Return only the line containing "query: the noun phrase to outline: ventilation" and each line after it, exactly as written, through the end of the records.
── RECORDS FOR THE EXERCISE
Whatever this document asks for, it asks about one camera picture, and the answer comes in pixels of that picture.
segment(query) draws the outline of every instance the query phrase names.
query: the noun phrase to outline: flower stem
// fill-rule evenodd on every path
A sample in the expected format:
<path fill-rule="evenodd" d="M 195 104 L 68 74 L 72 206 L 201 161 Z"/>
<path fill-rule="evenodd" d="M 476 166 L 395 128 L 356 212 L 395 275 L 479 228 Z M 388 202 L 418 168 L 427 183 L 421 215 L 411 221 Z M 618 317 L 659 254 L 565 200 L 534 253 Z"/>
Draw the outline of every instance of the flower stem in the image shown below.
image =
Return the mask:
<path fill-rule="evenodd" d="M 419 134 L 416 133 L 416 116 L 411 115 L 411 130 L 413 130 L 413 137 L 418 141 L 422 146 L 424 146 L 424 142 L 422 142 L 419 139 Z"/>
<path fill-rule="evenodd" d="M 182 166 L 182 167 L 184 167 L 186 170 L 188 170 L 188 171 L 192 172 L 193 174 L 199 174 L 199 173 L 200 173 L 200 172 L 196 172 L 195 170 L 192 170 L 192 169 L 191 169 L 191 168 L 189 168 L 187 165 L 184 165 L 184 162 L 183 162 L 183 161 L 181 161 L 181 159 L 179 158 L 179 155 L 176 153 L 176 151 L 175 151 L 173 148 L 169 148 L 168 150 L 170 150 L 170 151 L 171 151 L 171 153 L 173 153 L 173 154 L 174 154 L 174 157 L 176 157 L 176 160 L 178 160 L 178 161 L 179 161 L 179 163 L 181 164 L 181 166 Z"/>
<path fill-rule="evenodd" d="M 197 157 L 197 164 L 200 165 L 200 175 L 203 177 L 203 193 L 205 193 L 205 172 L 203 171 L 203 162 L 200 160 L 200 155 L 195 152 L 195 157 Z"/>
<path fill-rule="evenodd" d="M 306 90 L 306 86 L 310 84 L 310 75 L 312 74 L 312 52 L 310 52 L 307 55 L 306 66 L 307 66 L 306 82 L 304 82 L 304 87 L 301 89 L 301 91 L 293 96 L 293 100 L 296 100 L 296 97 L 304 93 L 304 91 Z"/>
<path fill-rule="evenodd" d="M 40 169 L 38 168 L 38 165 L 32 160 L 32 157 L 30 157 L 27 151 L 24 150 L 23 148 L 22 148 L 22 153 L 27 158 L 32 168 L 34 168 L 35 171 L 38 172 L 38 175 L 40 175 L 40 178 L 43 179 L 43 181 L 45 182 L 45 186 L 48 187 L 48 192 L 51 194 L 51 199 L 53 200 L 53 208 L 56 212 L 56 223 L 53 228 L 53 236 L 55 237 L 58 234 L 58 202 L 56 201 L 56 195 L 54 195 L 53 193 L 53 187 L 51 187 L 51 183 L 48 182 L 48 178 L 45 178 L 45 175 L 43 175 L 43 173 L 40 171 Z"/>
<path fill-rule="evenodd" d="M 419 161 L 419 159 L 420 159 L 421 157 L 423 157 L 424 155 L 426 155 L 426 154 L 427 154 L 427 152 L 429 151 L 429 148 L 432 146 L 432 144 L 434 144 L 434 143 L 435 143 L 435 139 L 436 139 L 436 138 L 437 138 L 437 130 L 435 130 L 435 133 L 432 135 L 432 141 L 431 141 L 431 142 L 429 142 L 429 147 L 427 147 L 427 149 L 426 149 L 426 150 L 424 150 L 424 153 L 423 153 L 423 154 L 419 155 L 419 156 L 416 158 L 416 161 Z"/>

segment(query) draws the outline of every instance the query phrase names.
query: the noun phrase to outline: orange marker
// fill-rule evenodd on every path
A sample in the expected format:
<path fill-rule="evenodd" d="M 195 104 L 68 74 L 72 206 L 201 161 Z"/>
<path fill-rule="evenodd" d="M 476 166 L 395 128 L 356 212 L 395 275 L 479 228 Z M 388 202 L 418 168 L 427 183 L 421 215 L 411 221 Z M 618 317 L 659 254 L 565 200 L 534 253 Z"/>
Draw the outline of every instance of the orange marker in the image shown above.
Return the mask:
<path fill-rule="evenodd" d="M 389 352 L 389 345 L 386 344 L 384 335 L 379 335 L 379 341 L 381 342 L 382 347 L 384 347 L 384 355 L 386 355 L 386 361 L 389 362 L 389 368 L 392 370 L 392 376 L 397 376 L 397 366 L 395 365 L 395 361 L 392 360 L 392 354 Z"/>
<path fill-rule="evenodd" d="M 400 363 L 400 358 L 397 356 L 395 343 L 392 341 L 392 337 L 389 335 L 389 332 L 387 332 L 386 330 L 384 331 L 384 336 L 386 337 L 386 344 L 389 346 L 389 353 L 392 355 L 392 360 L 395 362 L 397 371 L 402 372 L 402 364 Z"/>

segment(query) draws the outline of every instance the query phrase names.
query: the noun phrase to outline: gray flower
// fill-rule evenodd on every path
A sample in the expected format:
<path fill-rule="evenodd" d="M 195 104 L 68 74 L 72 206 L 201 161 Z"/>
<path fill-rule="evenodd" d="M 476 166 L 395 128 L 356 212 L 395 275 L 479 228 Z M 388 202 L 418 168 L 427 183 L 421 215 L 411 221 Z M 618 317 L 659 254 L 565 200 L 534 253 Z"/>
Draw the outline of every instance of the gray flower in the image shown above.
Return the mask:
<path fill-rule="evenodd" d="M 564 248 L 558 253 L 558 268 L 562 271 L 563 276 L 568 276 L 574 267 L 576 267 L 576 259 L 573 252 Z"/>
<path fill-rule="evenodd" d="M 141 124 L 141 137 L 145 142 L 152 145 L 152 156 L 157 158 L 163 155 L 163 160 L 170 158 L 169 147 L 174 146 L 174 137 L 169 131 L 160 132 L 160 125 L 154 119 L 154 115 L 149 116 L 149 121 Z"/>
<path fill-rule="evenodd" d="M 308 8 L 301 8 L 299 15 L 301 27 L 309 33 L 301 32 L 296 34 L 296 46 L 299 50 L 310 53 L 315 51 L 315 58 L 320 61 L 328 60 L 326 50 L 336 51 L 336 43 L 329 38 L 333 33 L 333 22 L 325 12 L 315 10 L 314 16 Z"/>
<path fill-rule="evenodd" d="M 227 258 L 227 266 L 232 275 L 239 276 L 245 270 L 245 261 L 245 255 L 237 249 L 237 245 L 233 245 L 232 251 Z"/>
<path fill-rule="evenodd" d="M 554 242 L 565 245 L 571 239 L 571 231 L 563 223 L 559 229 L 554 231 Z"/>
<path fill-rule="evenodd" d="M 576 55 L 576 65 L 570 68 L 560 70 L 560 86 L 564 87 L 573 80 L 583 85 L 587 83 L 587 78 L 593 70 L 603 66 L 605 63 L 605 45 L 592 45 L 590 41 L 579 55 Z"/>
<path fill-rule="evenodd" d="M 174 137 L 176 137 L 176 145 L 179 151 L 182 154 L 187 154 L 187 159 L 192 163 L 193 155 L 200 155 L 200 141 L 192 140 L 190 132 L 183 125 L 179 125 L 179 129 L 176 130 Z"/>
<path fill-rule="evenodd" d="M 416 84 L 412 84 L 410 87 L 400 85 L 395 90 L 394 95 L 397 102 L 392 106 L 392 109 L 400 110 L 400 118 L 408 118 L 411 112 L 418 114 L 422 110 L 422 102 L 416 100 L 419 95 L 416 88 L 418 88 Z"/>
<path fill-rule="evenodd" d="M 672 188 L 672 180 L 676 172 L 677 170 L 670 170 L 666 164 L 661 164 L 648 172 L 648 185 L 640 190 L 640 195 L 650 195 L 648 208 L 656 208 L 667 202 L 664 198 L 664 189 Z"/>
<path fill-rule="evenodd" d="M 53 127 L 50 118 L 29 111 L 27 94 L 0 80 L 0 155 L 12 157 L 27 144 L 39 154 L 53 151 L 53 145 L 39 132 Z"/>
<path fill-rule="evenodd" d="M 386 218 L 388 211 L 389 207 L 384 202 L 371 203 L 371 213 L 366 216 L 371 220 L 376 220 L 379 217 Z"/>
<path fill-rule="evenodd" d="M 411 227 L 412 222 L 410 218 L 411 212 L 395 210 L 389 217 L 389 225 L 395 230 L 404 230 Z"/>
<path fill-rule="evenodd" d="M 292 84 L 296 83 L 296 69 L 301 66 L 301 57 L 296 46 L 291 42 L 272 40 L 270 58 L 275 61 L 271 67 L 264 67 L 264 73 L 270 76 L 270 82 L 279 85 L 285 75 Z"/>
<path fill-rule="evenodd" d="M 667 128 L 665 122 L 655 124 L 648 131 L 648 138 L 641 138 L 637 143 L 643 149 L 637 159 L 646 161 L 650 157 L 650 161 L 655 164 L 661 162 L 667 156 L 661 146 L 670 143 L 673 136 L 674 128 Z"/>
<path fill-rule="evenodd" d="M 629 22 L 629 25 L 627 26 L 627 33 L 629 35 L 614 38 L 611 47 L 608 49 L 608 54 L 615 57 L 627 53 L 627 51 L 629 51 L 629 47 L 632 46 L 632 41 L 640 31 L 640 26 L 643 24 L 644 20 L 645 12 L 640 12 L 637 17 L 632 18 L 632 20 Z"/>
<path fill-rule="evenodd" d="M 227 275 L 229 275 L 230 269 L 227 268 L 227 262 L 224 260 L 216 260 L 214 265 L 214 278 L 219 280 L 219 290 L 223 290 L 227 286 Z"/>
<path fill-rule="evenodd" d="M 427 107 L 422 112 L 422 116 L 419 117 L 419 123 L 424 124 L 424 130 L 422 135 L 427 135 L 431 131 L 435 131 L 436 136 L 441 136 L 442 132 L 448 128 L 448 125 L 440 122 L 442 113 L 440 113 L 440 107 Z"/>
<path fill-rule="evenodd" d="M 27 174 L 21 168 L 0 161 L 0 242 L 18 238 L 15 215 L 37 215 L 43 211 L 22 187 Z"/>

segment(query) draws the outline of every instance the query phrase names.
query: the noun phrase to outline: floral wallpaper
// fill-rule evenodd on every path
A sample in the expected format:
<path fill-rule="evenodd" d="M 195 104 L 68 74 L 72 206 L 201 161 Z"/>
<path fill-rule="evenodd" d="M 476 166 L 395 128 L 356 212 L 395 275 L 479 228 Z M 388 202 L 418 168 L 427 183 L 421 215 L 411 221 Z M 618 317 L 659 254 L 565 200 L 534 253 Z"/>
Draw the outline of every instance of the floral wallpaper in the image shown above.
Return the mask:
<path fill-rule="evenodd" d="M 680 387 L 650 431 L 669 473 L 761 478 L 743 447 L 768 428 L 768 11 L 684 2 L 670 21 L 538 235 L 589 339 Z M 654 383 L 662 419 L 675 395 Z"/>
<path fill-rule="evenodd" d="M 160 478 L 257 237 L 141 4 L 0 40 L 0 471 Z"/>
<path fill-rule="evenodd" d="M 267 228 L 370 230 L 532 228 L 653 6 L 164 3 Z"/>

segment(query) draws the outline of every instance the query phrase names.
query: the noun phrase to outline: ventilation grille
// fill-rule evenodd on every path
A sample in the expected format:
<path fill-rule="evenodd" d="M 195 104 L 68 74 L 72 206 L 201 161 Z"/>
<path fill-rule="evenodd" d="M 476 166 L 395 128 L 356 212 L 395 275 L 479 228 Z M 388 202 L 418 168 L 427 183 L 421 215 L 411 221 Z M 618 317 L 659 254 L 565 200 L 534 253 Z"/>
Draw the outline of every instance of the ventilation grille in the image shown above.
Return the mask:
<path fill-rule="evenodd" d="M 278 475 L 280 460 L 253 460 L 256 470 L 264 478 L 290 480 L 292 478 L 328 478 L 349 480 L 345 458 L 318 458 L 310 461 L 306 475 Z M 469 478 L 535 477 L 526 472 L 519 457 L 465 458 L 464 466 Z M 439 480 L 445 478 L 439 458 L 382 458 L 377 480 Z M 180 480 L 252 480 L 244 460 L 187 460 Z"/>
────
WORKED SOLUTION =>
query: the noun phrase to outline: ventilation grille
// fill-rule evenodd on every path
A sample in the expected format:
<path fill-rule="evenodd" d="M 195 104 L 68 74 L 72 206 L 201 161 Z"/>
<path fill-rule="evenodd" d="M 476 166 L 395 128 L 356 212 L 395 275 L 479 228 Z M 388 202 L 418 168 L 427 183 L 421 215 L 411 221 Z M 618 317 L 659 254 L 565 200 L 534 253 Z"/>
Draw the outline of every instance of the ventilation grille in the image shown above.
Return the mask:
<path fill-rule="evenodd" d="M 278 475 L 280 460 L 253 460 L 256 470 L 264 478 L 290 480 L 292 478 L 328 478 L 349 480 L 345 458 L 318 458 L 310 461 L 306 475 Z M 469 478 L 535 477 L 526 472 L 519 457 L 465 458 L 464 466 Z M 439 480 L 445 478 L 439 458 L 382 458 L 377 480 Z M 180 480 L 252 480 L 244 460 L 187 460 Z"/>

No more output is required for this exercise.